• [Problem] All lines with the word "rail" in the material below are required.
*** Supplied records Section Begins ***
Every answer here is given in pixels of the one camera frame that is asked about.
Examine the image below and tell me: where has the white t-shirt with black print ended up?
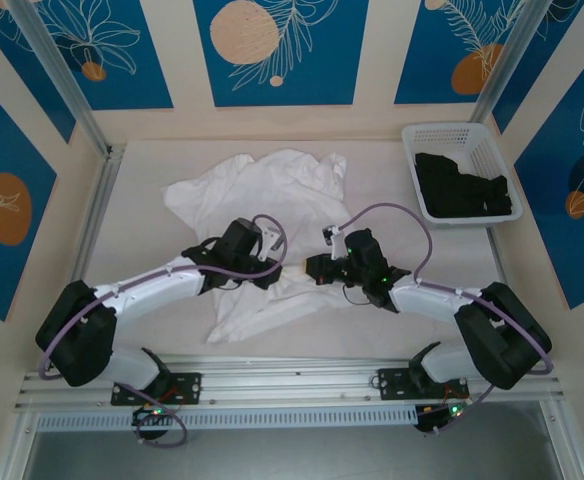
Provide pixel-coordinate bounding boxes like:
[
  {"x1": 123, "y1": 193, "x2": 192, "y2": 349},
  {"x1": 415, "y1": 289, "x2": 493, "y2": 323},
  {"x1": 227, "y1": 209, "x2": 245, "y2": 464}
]
[{"x1": 160, "y1": 148, "x2": 388, "y2": 345}]

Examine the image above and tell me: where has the white plastic basket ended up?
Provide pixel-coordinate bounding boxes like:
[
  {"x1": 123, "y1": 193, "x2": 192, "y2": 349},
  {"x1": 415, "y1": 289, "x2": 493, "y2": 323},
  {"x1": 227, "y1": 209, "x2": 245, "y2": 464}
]
[{"x1": 401, "y1": 122, "x2": 525, "y2": 230}]

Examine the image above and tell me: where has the black garment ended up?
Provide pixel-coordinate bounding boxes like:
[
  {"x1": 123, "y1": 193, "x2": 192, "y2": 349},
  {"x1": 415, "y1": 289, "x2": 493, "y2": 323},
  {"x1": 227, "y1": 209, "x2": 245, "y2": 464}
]
[{"x1": 414, "y1": 152, "x2": 518, "y2": 220}]

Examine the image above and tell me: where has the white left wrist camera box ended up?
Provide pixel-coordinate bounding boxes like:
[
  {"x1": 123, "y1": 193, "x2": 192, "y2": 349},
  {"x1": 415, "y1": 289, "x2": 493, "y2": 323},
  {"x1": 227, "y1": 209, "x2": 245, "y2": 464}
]
[{"x1": 257, "y1": 225, "x2": 284, "y2": 262}]

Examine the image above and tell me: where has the aluminium rail frame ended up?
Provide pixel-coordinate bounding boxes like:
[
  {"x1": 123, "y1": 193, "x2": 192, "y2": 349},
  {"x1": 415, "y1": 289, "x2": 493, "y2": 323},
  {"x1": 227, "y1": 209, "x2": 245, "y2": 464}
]
[{"x1": 14, "y1": 352, "x2": 568, "y2": 412}]

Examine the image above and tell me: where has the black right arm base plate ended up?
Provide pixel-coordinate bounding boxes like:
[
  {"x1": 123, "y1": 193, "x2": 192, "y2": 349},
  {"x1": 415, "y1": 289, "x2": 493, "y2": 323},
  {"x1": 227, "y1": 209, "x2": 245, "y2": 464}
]
[{"x1": 376, "y1": 367, "x2": 471, "y2": 401}]

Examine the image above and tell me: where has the white slotted cable duct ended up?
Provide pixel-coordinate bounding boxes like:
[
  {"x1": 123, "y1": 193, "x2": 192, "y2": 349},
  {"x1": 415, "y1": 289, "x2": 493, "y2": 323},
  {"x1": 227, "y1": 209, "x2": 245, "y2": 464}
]
[{"x1": 35, "y1": 404, "x2": 419, "y2": 432}]

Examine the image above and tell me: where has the aluminium right side rail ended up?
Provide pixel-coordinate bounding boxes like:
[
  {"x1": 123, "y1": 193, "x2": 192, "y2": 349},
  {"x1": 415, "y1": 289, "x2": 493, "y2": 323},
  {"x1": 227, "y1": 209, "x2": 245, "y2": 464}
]
[{"x1": 486, "y1": 229, "x2": 531, "y2": 361}]

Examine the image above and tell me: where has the aluminium rail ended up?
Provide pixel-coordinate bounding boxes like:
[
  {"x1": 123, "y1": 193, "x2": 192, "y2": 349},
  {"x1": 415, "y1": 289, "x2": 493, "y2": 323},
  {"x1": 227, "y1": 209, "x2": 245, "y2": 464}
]
[
  {"x1": 46, "y1": 144, "x2": 126, "y2": 371},
  {"x1": 486, "y1": 229, "x2": 531, "y2": 361}
]

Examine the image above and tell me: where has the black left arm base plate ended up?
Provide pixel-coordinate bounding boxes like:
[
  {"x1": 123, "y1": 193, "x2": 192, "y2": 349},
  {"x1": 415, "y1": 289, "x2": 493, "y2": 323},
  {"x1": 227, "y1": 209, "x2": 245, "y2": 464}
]
[{"x1": 110, "y1": 372, "x2": 203, "y2": 406}]

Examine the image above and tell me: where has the aluminium left side rail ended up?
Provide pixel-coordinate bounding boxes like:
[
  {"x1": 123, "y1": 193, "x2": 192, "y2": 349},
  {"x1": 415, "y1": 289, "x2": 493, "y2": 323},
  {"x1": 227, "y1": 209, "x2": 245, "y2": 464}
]
[{"x1": 46, "y1": 144, "x2": 126, "y2": 371}]

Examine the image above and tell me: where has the aluminium right corner post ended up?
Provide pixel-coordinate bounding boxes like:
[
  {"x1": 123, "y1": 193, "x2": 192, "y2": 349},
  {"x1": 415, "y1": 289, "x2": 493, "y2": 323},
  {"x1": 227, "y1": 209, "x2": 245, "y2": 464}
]
[{"x1": 459, "y1": 0, "x2": 548, "y2": 146}]

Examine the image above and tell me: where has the aluminium corner post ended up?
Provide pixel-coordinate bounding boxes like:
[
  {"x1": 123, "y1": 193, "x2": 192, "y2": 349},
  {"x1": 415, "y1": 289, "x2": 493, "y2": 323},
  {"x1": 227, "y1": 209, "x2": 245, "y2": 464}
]
[
  {"x1": 6, "y1": 0, "x2": 114, "y2": 160},
  {"x1": 459, "y1": 0, "x2": 548, "y2": 146}
]

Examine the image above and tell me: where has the aluminium left corner post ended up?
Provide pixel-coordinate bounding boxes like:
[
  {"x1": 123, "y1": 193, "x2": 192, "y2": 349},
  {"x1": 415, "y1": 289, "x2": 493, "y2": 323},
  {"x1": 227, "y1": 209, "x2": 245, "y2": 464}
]
[{"x1": 6, "y1": 0, "x2": 114, "y2": 160}]
*** Supplied records Section Ends ***
• [Exercise answer]
Examine the image above and tell me: where has the aluminium rail frame ended up?
Examine the image above and tell me: where has the aluminium right side rail ended up?
Examine the image above and tell me: where has the aluminium rail ended up?
Examine the image above and tell me: where has the aluminium left side rail ended up?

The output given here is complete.